Actualmente se conocen cerca de 8 millones de secuencias de proteínas. Sin embargo, hay menos de 100 mil estructuras resueltas. La diferencia que hay entre la cantidad de secuencias conocidas y estructuras resueltas es gigantesca, y el resolver estructuras experimentalmente es muy costoso en tiempo y dinero lo que hace que la tasa de resolución de proteínas al año no llegue a 10 mil estructuras.

“A este ritmo nos tomaría siglos determinar todas las estructuras. Además existen proteínas como las de membrana que no se pueden cristalizar, por lo que el método tradicional de cristalografía con rayos X no se aplica en este caso. Por todo esto, la bioinformática de estructuras jugará en las próximas décadas un papel clave en la disminución de la brecha entre secuencias conocidas y estructuras resueltas,” dijo el investigador.

La forma en la que abordan su investigación es hacer un mapeo (mapping) de las cadenas de aminoácidos que conforman alguna proteína, para luego preguntarse cómo será la estructura tridimensional específica que adoptará dicha proteína. Ello es un problema biológico que no ha tenido solución en 40 años.

¿Y esto por qué es importante? Porque la función que realiza la proteína está estrechamente relacionada con su forma. Si los investigadores quieren explicar cómo se realizan las interacciones entre proteínas diferentes, o entre una proteína y un medicamento, o entre proteína y ADN, entonces es preciso conocer la estructura tridimensional.

Así por ejemplo, es bien sabido que la tetraciclina (antibiótico) inhibe la síntesis de proteínas en la bacteria, previniendo la asociación del ARN de tranferencia con el ribosoma, deteniendo así su crecimiento y, por lo tanto, la infección, sin afectar el mismo mecanismo en la célula del huésped infectado. De esta forma, al conocer mecanismos de interacción que sean específicos de la bacteria se pueden diseñar fármacos que los ataquen; por ello será de enorme valor conocer las estructuras de las proteínas involucradas en cada proceso.

“Un especialista importante es el técnico bioinformático, quién analiza enormes cúmulos de datos obtenidos en laboratorios del mundo y extrae y presenta a los biólogos patrones que encuentra para su interpretación desde la biología, extracción que sería imposible de realizarse de manera manual,”

Dos tesis de maestría realizadas en el CICESE por David Omar Rodríguez e Ivetth Corona, y una tercera en la Universidad Nacional de Asunción (UNA) por Cristian Lezcano, todas ellas dirigidas por el Dr. Brizuela Rodríguez, demostraron que se puede llegar a una precisión de hasta 97 por ciento en predecir estructuras de proteínas con sistemas informáticos mediante el método conocido como empaquetamiento de la cadena lateral en proteínas.

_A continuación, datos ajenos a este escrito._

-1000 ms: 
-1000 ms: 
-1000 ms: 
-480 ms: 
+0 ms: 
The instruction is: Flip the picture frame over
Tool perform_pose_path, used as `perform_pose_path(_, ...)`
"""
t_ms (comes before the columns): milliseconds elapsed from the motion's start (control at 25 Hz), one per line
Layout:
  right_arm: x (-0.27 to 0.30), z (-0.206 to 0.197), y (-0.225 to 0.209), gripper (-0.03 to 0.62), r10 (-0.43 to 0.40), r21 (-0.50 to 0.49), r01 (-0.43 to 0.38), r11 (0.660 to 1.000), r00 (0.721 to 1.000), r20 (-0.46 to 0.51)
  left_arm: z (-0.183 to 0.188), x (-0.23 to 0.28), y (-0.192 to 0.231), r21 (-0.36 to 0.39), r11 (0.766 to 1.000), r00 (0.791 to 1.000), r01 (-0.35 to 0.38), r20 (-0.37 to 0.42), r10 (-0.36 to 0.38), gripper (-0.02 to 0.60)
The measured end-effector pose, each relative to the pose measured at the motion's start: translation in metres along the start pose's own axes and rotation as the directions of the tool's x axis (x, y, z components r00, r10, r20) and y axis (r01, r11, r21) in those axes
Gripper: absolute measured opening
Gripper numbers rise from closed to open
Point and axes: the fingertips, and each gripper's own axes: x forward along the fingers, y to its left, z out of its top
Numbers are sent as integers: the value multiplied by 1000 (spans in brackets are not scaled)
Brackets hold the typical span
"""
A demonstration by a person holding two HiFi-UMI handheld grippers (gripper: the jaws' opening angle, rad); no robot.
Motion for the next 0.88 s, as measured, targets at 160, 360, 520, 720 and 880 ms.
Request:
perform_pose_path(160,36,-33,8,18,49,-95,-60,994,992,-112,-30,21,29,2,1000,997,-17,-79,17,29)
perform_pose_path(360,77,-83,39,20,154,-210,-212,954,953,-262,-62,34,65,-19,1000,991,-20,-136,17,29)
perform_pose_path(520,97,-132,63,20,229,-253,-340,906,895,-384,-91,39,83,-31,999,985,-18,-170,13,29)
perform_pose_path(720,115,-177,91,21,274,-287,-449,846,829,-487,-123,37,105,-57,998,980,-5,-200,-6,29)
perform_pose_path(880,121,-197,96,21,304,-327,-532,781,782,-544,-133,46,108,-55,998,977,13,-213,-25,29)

La precisión de predicción de este método era de hasta 85 por ciento, pero las investigaciones en el CICESE han permitido establecer que la función de energía de la proteína es la clave en el proceso de predicción del empaquetamiento, por lo que actualmente tratan de abordar este aspecto para casos específicos.

Brizuela Rodríguez agregó que la bioinformática también será clave para apoyar el desarrollo de otros proyectos del CICESE en metagenómica y biología experimental. Cabe destacar que la División de Biología Experimental y Aplicada acaba de contratar a tres investigadores con amplia experiencia en bioinformática, lo que detonará sin lugar a dudas el desarrollo de esta especialidad en el centro.

En el futuro inmediato el Dr. Brizuela y su grupo de investigación se enfocarán en consolidar el trabajo multidisciplinario con los biólogos del CICESE, sobre todo en el procesado de información para encontrar patrones que les sean de utilidad a los biólogos, como el diseño de proteínas y péptidos, para probarlos aquí mismo en el centro de investigación.

Pie de fotografías 1. Dr. Carlos Brizuela Rodríguez, investigador del Departamento de Ciencias de la Computación del CICESE. 2. La imagen corresponde a dos estructuras de proteínas: una es la proteína original 1NPK que está representada por la superficie envolvente; la otra es la estructura predicha por el algoritmo desarrollado por un estudiante del CICESE y está indicado por el diagrama de líneas que se ve dentro de la envoltura. Una predicción ideal sería que todas las líneas estén dentro de la envoltura, pero como se indica con la flecha roja hay una línea que se escapa y evidencia un pequeñísimo error.